Few can argue that maintaining good trade relations with the incoming Trump administration will be critical for Bangladesh. The US is the single largest destination for Bangladeshi products after the European Union and in the last fiscal year alone, Bangladesh exported US$6.22 billion worth of goods to the USA, of which $5.62 billion came from the ready-made garments (RMG) sector.
This is despite Washington having suspended duty-free imports of Bangladeshi products in 2013 - the Generalised System of Preferences (GSP) - following the Rana Plaza collapse and Tazreen factory fire that together killed over 1,200 people.
'Opportunity for negotiation'
“Bangladesh has to set a new economic diplomacy for better economic ties with the US government for regaining the GSP, as the new government usually is keen to give within first few months,” said Federation of Bangladesh Chamber of Commerce and Industry (FBCCI) President, Abdul Matlub Ahmed.
“Since we are not enjoying duty-free access to the US market, there is nothing to be worried about in the change in the US administration," Abdul said.
"But, it does create an opportunity for negotiation with the newly-elected adminstration.”
Trump’s campaign was marked by fiery anti-foreign rhetoric and promises to tear up trade deals. He struck a noticeably more conciliatory tone in his victory speech, arguing he would seek good relations with other countries.
There are nevertheless fears that his long standing anti-China credentials might have a negative impact on Bangladeshi trade and exports.

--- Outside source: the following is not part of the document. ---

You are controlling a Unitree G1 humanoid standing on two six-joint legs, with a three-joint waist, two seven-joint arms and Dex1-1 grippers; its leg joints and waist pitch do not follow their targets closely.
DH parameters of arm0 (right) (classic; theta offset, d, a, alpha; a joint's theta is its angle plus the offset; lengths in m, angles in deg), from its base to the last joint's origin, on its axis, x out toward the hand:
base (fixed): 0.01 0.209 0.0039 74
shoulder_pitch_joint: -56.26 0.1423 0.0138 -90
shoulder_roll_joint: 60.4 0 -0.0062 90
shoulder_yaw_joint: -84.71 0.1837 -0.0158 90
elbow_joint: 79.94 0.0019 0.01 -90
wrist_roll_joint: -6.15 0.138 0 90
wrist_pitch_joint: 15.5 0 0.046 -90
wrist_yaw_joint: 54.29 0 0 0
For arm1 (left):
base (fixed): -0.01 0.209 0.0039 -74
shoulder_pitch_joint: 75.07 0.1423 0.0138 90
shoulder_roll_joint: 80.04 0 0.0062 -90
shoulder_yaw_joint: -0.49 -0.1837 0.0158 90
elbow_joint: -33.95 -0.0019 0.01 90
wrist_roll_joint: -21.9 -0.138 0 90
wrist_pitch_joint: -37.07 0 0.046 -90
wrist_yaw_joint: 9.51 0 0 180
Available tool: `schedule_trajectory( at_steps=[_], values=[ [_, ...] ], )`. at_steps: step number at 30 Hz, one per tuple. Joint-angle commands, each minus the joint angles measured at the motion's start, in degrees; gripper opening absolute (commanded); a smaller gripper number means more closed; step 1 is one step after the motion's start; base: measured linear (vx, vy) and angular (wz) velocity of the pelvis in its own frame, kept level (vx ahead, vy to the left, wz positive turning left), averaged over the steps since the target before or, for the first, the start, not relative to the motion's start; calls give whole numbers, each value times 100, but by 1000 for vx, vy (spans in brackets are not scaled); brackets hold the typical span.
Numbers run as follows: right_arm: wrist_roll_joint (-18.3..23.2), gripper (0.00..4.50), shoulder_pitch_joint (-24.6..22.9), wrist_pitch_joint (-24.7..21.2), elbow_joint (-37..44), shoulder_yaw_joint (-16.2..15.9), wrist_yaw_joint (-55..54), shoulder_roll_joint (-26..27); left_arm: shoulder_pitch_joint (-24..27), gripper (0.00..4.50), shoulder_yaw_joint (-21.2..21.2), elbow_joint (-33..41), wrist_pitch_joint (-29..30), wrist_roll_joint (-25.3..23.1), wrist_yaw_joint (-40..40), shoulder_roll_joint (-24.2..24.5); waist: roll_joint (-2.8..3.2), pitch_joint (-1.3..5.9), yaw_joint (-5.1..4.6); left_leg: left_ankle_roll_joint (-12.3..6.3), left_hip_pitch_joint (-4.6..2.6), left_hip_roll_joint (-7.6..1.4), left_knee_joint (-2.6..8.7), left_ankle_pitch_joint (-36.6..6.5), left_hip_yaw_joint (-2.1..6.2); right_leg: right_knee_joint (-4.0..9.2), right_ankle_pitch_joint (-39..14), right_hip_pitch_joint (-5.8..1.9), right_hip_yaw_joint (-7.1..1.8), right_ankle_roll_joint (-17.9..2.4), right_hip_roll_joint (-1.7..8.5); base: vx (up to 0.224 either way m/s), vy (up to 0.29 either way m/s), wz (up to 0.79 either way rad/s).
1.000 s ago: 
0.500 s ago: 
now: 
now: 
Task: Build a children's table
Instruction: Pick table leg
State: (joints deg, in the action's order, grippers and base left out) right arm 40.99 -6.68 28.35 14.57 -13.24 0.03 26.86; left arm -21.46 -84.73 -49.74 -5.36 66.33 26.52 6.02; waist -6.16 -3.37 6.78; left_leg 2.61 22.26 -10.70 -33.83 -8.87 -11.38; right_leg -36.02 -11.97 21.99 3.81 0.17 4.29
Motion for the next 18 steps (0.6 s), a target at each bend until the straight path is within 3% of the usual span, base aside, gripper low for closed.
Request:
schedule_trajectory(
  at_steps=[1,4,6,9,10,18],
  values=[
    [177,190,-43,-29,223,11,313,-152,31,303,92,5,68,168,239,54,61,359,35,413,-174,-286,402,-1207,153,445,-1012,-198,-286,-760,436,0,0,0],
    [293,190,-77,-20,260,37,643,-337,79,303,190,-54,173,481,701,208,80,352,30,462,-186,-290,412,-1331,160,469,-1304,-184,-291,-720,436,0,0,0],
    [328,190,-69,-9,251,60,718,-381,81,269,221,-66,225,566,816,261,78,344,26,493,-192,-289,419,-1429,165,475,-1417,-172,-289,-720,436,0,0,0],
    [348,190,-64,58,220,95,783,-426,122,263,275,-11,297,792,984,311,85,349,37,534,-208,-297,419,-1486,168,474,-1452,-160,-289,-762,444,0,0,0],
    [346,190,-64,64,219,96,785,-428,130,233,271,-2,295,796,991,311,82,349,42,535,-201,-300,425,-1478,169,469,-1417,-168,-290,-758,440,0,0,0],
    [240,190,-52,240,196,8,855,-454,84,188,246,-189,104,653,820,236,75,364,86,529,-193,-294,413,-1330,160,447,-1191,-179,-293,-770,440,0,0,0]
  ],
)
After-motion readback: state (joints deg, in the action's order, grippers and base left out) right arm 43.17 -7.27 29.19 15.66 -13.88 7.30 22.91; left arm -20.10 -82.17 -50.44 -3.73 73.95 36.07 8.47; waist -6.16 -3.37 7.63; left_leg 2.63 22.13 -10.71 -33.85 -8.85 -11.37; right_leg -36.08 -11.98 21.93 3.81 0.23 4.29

"It may hurt us due to Trump’s anti-China trade policy, as we are being treated under same agreement,” said Policy Research Institute Executive Director, Ahsan H Mansur.
BGMEA Senior Vice President Faruq Hassan, however, said the Republican is better for business and so there would be no negative impact on bilateral trade.
“The good thing for Bangladesh is that Trump does not want to sign the Transpacific Partnership, which would really hurt Bangladesh’s export to the US market, leaving us facing tougher competition,” Hassan said.
"Trump will try to boost the US economy but it’s a matter of time to see if there is a positive or negative impact on Bangladesh."
No cause for alarm
Exporters Association of Bangladesh President, Abdus Salam Murshedy, told the Dhaka Tribune that Trump will have good policies for the businesses that can help Bangladesh, since the incoming president is himself a businessman.
“Bangladesh has been doing business with the US since 1980 and there was no major change in trade policy with each political changeover. (So) I think there will be no impact on Bangladesh after the victory of Donald Trump,” Abdus said.
Former finance adviser to the caretaker government, ABM Mirza Azizul Islam, took a similar line.
“I think there will be no impact on Bangladesh’s trade benefits and tariff system as it depends on the decision of some committee of the US government, where there are representatives from the Republican and Democrat parties,” he said.
“Usually the US government did not change its trade and foreign policy with other countries with a change of the government.”
He did say, however, that the opportunities for regaining GSP would be fewer as Trump "does not believe in free trade".
Prime Minister Sheikh Hasina has already invited President-elect Trump to visit Bangladesh to witness the "phenomenal development" that has taken place in recent years. While the new president's schedule may be too busy for that, it at least signals the government's desire to talk business.